What you return must be an exact copy of the lines in the listing below between the line holding "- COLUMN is" and the line holding "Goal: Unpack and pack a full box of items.", inclusive, and nothing more.

◆ **Data records**:
* * * *

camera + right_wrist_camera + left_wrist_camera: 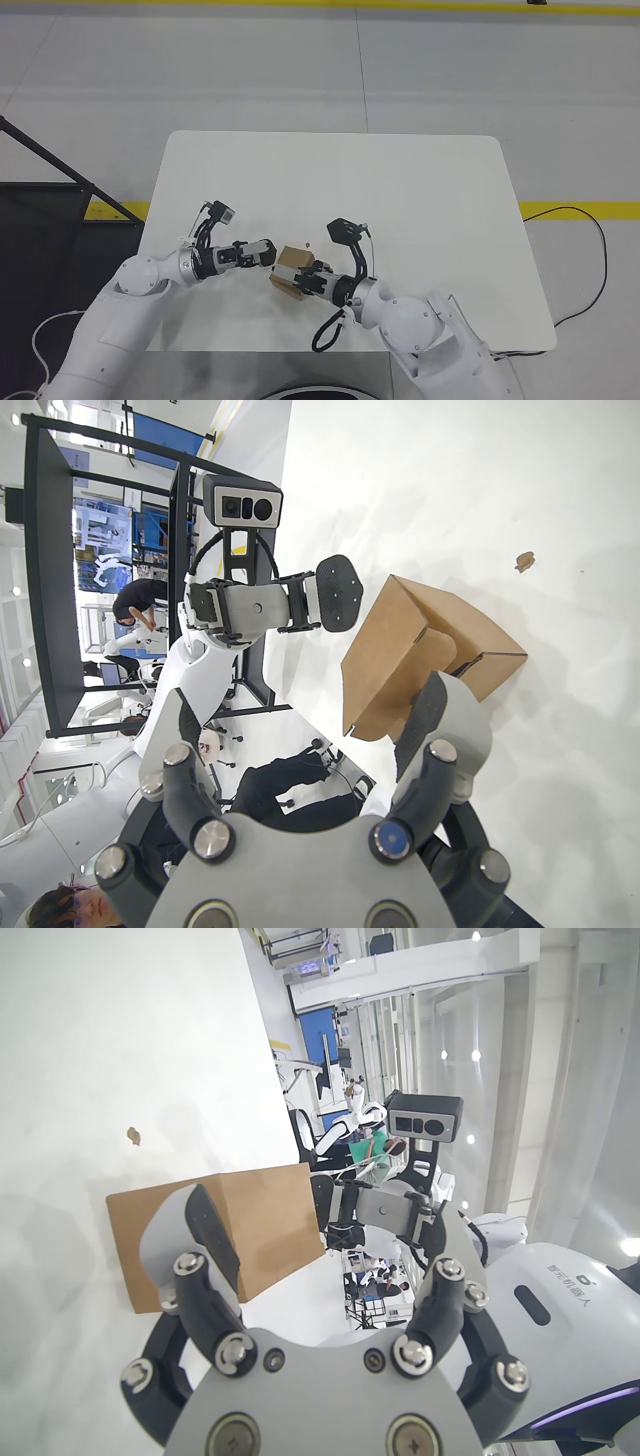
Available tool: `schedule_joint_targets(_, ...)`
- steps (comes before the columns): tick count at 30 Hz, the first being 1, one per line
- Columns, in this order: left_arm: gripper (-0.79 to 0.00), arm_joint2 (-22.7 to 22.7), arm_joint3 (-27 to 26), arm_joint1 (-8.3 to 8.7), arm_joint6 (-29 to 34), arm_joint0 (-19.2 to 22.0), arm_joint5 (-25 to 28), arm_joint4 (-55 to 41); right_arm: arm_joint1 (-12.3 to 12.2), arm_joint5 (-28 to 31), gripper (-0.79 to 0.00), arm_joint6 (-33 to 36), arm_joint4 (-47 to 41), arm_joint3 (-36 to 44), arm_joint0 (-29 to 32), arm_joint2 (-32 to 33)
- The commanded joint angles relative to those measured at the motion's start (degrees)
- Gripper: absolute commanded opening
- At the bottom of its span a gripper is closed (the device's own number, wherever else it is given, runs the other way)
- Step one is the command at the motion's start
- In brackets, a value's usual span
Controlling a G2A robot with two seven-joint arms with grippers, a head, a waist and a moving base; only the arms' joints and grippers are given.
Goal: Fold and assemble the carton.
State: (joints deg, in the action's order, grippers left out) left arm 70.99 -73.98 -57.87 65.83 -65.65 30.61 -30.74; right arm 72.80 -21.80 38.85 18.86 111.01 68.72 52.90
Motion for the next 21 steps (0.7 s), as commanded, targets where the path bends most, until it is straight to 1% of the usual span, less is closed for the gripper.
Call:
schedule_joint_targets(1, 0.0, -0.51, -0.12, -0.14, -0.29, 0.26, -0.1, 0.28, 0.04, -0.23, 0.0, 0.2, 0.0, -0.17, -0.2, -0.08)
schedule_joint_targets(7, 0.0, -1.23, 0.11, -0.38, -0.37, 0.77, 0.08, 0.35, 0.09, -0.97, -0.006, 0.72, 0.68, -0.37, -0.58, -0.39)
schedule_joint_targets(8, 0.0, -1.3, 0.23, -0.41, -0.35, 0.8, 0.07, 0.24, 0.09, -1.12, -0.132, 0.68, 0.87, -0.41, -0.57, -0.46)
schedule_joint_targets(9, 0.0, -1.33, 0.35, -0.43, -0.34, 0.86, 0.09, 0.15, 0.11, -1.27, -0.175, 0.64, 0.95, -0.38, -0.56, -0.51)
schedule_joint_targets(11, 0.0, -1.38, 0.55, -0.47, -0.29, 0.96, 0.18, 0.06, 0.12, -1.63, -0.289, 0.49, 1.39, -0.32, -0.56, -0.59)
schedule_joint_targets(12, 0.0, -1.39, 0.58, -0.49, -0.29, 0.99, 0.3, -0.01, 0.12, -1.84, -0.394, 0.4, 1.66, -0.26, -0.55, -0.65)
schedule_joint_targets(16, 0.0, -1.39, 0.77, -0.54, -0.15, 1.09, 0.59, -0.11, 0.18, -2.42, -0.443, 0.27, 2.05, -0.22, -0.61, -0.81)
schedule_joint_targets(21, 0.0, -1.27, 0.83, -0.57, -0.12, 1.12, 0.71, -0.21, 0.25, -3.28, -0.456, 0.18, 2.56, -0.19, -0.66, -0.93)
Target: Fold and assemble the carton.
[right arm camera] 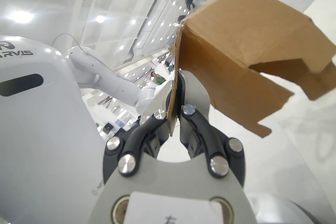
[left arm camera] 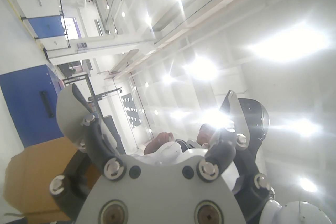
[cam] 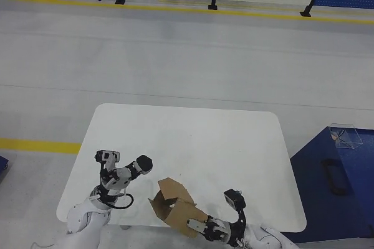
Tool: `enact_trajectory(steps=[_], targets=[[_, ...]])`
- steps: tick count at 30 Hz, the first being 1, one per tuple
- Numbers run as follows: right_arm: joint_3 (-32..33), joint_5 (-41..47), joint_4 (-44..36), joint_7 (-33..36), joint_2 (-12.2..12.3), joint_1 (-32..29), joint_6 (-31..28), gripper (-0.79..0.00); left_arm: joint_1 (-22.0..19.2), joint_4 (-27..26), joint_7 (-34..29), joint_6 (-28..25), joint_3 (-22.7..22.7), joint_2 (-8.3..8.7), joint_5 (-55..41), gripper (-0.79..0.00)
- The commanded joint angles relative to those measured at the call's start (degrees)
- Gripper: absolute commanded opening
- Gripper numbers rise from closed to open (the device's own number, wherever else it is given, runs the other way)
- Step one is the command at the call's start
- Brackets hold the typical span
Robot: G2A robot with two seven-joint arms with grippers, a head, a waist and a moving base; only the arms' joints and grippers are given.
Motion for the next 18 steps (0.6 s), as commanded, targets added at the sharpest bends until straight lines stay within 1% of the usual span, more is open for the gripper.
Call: enact_trajectory(steps=[1,4,6,9,12,15,18], targets=[[-0.40,4.87,-0.22,8.45,0.83,-0.19,0.00,-0.785,-0.97,-0.42,-2.54,2.38,-0.34,0.19,0.48,0.000],[0.50,9.49,0.35,16.16,1.87,-0.26,0.00,-0.785,-1.99,-1.33,-6.01,4.27,-0.22,0.53,4.77,0.000],[1.48,11.16,0.21,19.48,2.37,-0.58,0.00,-0.785,-2.69,-1.77,-9.15,7.24,0.18,0.87,8.01,0.000],[3.05,13.53,-1.25,22.93,2.98,-1.82,0.00,-0.785,-3.82,-1.52,-12.49,11.49,1.43,1.19,11.41,0.000],[4.94,16.25,-3.11,26.26,3.61,-3.36,0.00,-0.785,-4.75,-1.04,-14.91,15.00,3.72,1.23,13.37,0.000],[6.95,18.35,-4.55,28.89,4.12,-4.81,0.00,-0.785,-5.38,-0.57,-15.39,16.17,6.36,1.03,15.16,0.000],[9.11,18.54,-5.38,28.88,4.55,-5.84,0.00,-0.785,-5.73,0.04,-15.80,16.77,8.84,0.84,16.91,0.000]])
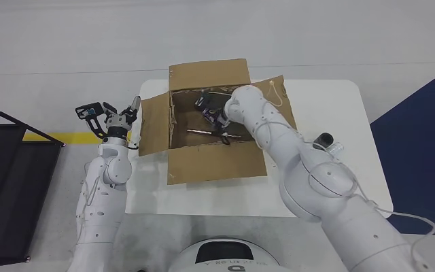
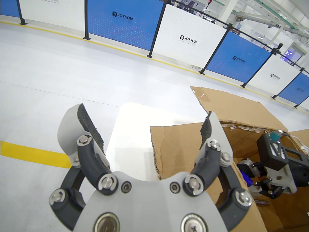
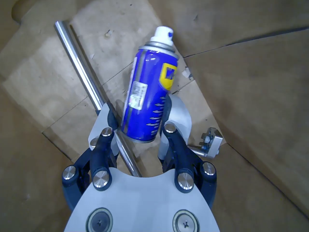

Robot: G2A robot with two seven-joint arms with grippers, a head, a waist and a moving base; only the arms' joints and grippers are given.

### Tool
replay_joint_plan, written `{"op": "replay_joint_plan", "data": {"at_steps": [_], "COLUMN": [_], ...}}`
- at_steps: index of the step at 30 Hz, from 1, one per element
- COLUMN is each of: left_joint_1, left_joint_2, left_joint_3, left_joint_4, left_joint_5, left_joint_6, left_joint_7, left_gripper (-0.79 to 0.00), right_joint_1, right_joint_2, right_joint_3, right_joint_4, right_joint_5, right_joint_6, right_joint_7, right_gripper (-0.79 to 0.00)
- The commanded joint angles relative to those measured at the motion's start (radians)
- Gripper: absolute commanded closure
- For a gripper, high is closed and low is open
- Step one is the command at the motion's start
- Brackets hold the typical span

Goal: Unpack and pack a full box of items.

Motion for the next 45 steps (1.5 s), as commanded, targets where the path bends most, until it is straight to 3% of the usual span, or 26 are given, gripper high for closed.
{"op": "replay_joint_plan", "data": {"at_steps": [1,10,12,13,25,31,39,45], "left_joint_1": [0.0,0.0,0.0,0.0,0.0,0.0,0.0,0.0], "left_joint_2": [0.0,0.0,0.0,0.0,0.0,0.0,0.0,0.0], "left_joint_3": [0.0,0.0,0.0,0.0,0.0,0.0,0.0,0.0], "left_joint_4": [0.0,0.0,0.0,0.0,0.0,0.0,0.0,0.0], "left_joint_5": [0.0,0.0,0.0,0.0,0.0,0.0,0.0,0.0], "left_joint_6": [0.0,0.0,0.0,0.0,0.0,0.0,0.0,0.0], "left_joint_7": [0.0,0.0,0.0,0.0,0.0,0.0,0.0,0.0], "left_gripper": [-0.785,-0.785,-0.785,-0.785,-0.785,-0.785,-0.785,-0.785], "right_joint_1": [-0.008,-0.02,-0.016,-0.013,0.042,0.07,0.053,0.001], "right_joint_2": [-0.003,-0.013,-0.014,-0.014,0.01,0.044,0.134,0.245], "right_joint_3": [-0.001,-0.005,-0.002,-0.001,0.026,0.042,0.069,0.133], "right_joint_4": [-0.01,-0.014,-0.012,-0.012,-0.005,-0.028,-0.123,-0.297], "right_joint_5": [-0.006,-0.028,-0.027,-0.028,-0.008,-0.019,-0.076,-0.127], "right_joint_6": [0.036,0.073,0.067,0.062,-0.125,-0.19,-0.297,-0.36], "right_joint_7": [0.009,0.065,0.069,0.069,0.087,-0.001,-0.197,-0.312], "right_gripper": [-0.372,-0.339,-0.157,0.0,0.0,0.0,0.0,0.0]}}
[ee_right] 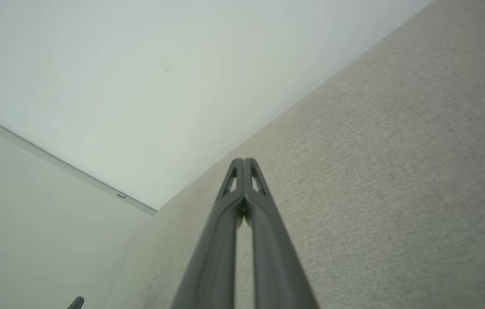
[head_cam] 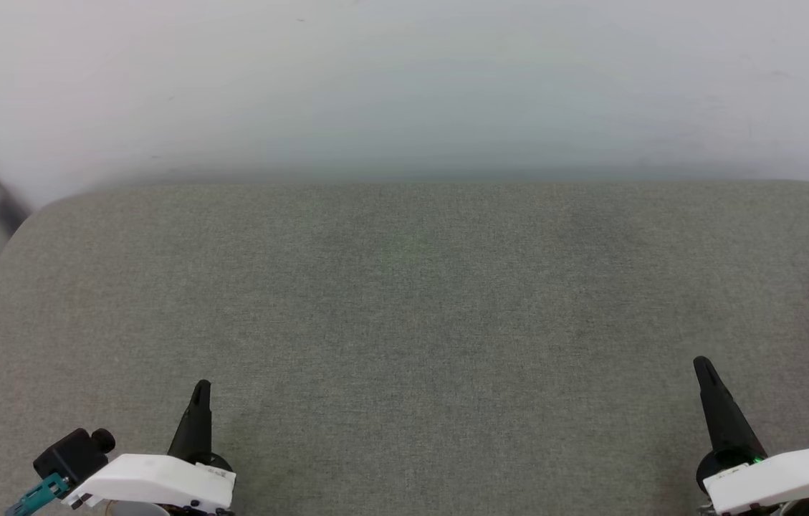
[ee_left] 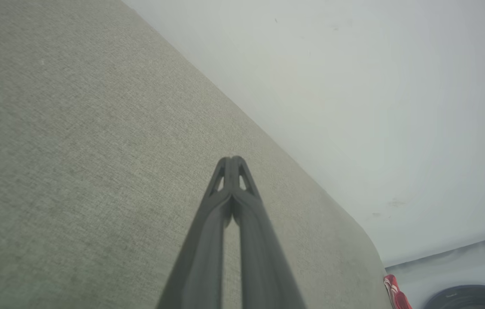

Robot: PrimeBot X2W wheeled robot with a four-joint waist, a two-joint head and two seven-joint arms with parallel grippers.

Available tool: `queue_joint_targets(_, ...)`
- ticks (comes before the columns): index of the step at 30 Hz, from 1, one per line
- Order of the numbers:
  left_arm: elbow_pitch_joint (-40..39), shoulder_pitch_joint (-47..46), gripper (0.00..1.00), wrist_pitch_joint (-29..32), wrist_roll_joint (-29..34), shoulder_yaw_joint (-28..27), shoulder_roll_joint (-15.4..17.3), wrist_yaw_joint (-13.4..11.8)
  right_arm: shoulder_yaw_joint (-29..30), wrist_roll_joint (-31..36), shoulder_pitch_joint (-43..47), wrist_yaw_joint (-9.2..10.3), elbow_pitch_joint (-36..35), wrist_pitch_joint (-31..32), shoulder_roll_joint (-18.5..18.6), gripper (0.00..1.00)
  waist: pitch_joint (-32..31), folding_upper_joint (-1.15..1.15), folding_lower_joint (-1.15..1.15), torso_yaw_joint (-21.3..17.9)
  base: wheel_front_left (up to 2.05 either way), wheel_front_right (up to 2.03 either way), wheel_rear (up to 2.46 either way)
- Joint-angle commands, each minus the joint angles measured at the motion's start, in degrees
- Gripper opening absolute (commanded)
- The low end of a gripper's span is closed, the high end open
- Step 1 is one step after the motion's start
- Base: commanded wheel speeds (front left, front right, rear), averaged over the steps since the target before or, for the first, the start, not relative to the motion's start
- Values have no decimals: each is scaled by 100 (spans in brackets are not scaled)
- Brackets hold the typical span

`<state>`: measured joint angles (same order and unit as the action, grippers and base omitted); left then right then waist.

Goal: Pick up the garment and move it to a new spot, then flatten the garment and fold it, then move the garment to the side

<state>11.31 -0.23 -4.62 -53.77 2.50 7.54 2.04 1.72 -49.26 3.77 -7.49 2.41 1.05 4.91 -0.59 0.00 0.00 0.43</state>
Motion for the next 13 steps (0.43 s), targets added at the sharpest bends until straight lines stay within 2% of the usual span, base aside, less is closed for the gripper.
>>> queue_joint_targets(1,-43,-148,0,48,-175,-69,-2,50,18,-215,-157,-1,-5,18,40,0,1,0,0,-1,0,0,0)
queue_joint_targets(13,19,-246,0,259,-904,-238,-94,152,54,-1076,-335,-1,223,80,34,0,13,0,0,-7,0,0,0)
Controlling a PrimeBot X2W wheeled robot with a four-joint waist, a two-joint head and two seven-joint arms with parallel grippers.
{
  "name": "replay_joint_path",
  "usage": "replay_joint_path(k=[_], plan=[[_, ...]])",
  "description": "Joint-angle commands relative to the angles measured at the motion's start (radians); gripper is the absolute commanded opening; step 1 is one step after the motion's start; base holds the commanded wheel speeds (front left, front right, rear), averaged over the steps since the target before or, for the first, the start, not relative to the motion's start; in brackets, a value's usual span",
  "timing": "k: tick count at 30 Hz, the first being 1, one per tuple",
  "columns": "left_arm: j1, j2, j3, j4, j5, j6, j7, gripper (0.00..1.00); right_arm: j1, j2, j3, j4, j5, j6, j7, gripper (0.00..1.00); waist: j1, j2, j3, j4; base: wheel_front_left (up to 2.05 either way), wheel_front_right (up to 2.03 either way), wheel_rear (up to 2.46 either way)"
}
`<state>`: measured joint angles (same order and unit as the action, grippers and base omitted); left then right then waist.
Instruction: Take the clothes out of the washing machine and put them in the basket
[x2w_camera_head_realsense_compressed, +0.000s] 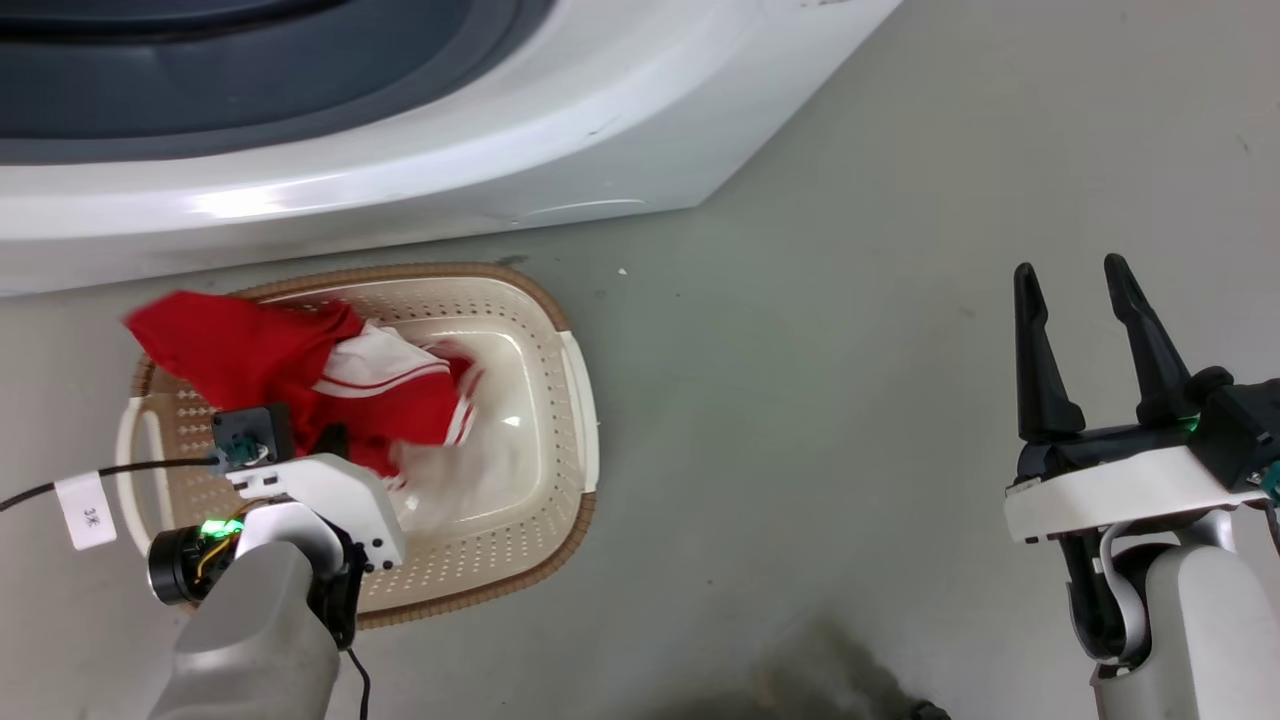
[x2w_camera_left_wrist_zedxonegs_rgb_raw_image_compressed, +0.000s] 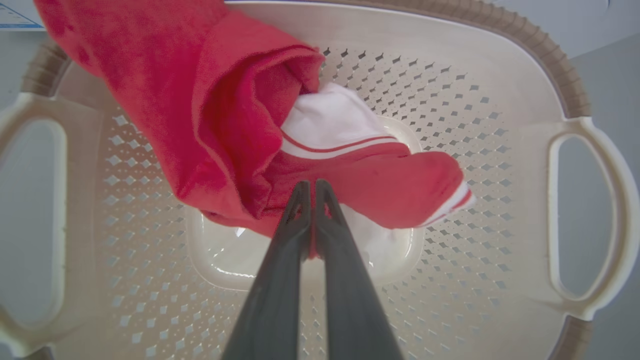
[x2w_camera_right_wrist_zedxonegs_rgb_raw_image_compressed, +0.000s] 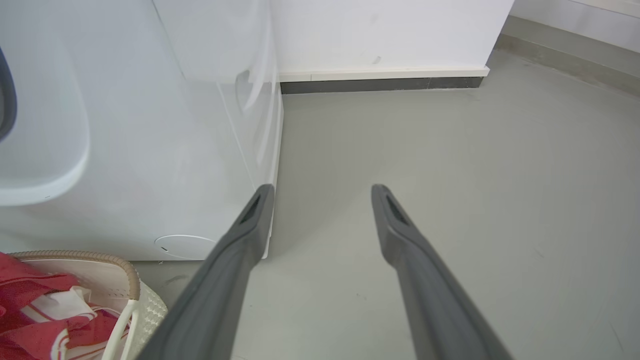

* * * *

◆ **Exercise result**:
- COLUMN is each of: left_joint_1, left_joint_2, left_joint_3, left_joint_4, left_joint_5, left_joint_6, left_joint_7, left_gripper (-0.79 to 0.00), right_joint_1, right_joint_2, right_joint_3, right_joint_4, right_joint_5, right_joint_6, right_joint_7, right_gripper (-0.79 to 0.00)
- The commanded joint angles relative to those measured at the motion's start (radians)
- Gripper: absolute commanded closure
- For a gripper, high is closed and low is open
- Step one is the command at the motion's start
- Brackets hold the typical span

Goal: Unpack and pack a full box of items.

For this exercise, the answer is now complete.